# Case for ipad2



## amyberta (Dec 14, 2009)

I'm looking to get a case for my ipad2. Any suggestions. I was looking on Amazon, but not sure what to get.

Thanks


----------



## kwajkat (Nov 6, 2008)

Personally I like my Oberon the best when I take the ipad out of the house. It offers the best protection.  Regardless what Oberon says the ipad 1 case fits the ipad 2. The only major difference is the lack of a hole for the camera. I found my Oberon case here on Kindleboards.  I also have an M-edge case which I used prior to the Oberon.  If I am going to a meeting then I use the M-edge portfolio. I know I have too many  

When the ipad is at home, I have a clear plastic type case for the back and a smart cover for the front. Normally it just rests on a wedge pad with a screen protector on it and the plastic backing.  See the Wedgepad discussion for the link to their website.


----------



## amyberta (Dec 14, 2009)

Hi, I ordered the Medge, go cover. It looks like it will be a nice one, I hope.


----------



## ayuryogini (Jan 3, 2010)

I fell in love with *Vaja Cases* a year ago, and just ordered the Libretto. http://www.vajacases.com/

I had an *Oberon* for my first iPad, however it weighs 15oz. and I carry my iPad everywhere, so it wasn't practical, but if weight isn't an issue, I highly recommend them; their quality and Customer Service are stellar. Plus they are a small California family-owned company.

I also like the look of the InCase Magazine Jacket; it comes in black or cornflower blue.

The ion CarbonCover looks sleek and protective, and if you already have a Smart Cover, and just need a back, I liked the Enki Genius Case, and it comes in different colors.

Hope this helps, I'd love to know what you decide on getting.


----------



## amyberta (Dec 14, 2009)

kwajkat said:


> Personally I like my Oberon the best when I take the ipad out of the house. It offers the best protection. Regardless what Oberon says the ipad 1 case fits the ipad 2. The only major difference is the lack of a hole for the camera. I found my Oberon case here on Kindleboards. I also have an M-edge case which I used prior to the Oberon. If I am going to a meeting then I use the M-edge portfolio. I know I have too many
> 
> When the ipad is at home, I have a clear plastic type case for the back and a smart cover for the front. Normally it just rests on a wedge pad with a screen protector on it and the plastic backing. See the Wedgepad discussion for the link to their website.

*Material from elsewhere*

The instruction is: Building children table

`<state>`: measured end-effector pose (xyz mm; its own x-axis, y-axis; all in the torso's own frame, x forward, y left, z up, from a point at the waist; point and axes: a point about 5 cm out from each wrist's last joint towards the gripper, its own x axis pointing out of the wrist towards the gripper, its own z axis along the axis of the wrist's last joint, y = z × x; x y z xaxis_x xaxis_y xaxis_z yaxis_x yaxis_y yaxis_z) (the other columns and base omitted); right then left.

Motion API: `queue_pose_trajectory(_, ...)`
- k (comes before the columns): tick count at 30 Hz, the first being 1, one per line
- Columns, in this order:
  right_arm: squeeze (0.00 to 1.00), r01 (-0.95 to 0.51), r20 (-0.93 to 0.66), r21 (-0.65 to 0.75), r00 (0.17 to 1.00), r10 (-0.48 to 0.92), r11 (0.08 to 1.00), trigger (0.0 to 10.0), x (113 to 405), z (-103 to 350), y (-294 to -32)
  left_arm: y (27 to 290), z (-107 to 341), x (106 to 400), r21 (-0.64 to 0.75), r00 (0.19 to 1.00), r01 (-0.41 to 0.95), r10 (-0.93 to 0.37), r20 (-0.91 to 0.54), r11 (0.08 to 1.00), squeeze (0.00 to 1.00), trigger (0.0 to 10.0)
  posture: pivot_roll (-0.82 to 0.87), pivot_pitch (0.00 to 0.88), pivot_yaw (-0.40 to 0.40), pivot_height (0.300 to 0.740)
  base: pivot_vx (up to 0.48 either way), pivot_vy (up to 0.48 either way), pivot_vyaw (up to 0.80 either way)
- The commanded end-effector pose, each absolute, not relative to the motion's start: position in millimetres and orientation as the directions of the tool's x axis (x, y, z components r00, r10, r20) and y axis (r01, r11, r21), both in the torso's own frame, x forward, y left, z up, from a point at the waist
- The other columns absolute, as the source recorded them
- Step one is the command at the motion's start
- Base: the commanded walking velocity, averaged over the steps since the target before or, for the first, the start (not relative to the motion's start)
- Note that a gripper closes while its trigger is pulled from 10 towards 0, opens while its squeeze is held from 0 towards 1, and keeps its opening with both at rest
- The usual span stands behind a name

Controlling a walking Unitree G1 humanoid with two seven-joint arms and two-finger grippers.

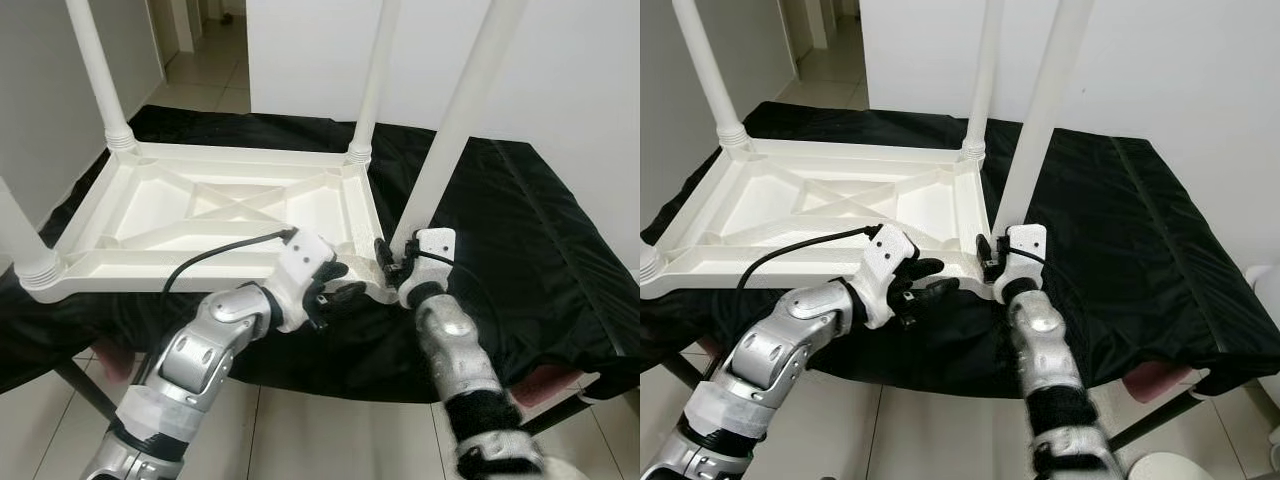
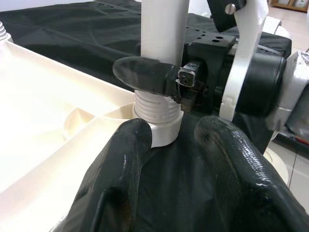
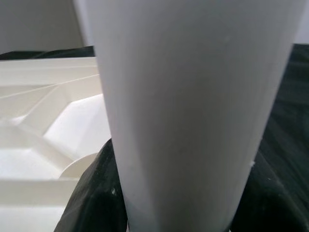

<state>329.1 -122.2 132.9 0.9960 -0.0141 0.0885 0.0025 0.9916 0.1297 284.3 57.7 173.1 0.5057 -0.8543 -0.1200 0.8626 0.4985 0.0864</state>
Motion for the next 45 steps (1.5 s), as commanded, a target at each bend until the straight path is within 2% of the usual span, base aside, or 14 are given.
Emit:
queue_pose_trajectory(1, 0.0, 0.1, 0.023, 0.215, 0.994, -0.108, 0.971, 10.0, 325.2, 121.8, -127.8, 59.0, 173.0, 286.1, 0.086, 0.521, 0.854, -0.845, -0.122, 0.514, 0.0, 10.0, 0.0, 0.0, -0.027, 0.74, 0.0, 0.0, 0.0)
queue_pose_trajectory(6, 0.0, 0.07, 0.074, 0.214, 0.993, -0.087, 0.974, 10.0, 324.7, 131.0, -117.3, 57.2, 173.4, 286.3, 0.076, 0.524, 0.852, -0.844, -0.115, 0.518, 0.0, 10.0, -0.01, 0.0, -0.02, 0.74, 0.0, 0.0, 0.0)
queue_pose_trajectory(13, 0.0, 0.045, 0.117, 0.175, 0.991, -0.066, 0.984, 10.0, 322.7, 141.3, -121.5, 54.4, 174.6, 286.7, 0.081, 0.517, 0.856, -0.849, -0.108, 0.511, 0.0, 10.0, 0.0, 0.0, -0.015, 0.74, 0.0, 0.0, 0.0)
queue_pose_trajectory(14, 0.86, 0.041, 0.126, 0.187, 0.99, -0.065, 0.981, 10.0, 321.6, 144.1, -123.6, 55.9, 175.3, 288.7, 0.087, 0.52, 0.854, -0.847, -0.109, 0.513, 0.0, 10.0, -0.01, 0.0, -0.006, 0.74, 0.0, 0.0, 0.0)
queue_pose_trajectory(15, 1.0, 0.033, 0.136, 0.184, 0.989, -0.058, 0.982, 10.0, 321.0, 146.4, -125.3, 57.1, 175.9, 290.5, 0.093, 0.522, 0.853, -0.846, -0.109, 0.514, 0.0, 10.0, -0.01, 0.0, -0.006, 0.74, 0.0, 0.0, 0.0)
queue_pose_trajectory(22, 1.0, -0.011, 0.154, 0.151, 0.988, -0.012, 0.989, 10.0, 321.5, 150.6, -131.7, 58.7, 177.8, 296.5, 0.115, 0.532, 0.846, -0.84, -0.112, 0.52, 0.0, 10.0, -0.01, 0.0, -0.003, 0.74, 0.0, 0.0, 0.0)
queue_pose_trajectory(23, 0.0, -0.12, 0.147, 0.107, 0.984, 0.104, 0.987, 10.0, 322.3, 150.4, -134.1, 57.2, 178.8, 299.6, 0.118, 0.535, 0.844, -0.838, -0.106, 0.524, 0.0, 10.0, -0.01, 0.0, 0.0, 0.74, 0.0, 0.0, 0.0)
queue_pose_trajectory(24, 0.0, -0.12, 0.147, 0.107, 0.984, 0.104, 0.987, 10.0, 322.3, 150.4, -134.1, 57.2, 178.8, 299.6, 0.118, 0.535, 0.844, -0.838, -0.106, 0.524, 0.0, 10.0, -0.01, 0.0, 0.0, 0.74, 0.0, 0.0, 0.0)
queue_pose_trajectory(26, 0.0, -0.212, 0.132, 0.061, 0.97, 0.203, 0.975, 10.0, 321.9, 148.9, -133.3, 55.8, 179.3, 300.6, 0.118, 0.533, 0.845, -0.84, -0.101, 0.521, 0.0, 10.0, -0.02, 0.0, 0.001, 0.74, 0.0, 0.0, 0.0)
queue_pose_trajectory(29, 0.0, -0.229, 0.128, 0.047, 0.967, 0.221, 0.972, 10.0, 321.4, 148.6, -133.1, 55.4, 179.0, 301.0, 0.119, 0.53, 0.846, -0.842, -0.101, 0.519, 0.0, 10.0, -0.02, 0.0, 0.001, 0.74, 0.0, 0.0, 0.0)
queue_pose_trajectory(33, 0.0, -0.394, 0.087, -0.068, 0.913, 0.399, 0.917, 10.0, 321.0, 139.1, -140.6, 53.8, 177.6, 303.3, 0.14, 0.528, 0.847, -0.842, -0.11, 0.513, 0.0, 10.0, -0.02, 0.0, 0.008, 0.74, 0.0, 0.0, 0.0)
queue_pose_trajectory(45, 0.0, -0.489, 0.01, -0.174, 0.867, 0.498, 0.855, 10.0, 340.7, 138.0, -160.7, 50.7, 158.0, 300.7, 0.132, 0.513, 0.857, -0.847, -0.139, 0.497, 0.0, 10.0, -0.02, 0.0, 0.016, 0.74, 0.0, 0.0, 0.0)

I'm thinking of getting the clear plastic for the back of my ipad. Where did you get it?
Thanks


----------



## kwajkat (Nov 6, 2008)

They are available on both ebay and Amazon.  I have one on order from an amazon seller, that is designed to work with the smart cover.  Just copy this and do a search. " Black Smart Cover Companion Compatible TPU Skin Flexible Hard Gel Case Cover for Apple iPad 2 16GB 32GB 64GB WiFi Verizon AT&T"  By the way I didn't pay $45 for it, I got one of the $15. It does come in clear.


----------



## amyberta (Dec 14, 2009)

Thanks, I'll check it out.


----------



## geko29 (Dec 23, 2008)

I went through a couple of cases before settling on the Switcheasy Canvas. It offers complete protection (including the headset jack and dock connector), numerous landscape stand positions, and supports sleep/wake via the magnets.


----------



## Betsy the Quilter (Oct 27, 2008)

KindleChickie posted this in the iPad news thread, it might be of interest:



KindleChickie said:


> Incase has a new cover for the iPad 2 with Andy Warhols banana design. Looks great, I am sorely tempted.
> 
> http://www.goincase.com/products/detail/CL57725


Betsy


----------



## gdae23 (Apr 30, 2009)

Question for geko29: I've also been considering getting the Switcheasy canvas case. The one thing I can't seem to find a straightforward answer to, even in the video reviews, is how the typing position works. If you already have the case, or after you get it, perhaps you could comment on this. I'm just trying to figure out whether it's a big deal to put it into the typing position (which is apparently done differently from the  other positions) or really a non-issue.


----------



## KindleChickie (Oct 24, 2009)

http://www.goincase.com/products/detail/CL57725

I am really wanting one of these Warhol banana cases from Incase.


----------



## geko29 (Dec 23, 2008)

gdae23 said:


> Question for geko29: I've also been considering getting the Switcheasy canvas case. The one thing I can't seem to find a straightforward answer to, even in the video reviews, is how the typing position works. If you already have the case, or after you get it, perhaps you could comment on this. I'm just trying to figure out whether it's a big deal to put it into the typing position (which is apparently done differently from the other positions) or really a non-issue.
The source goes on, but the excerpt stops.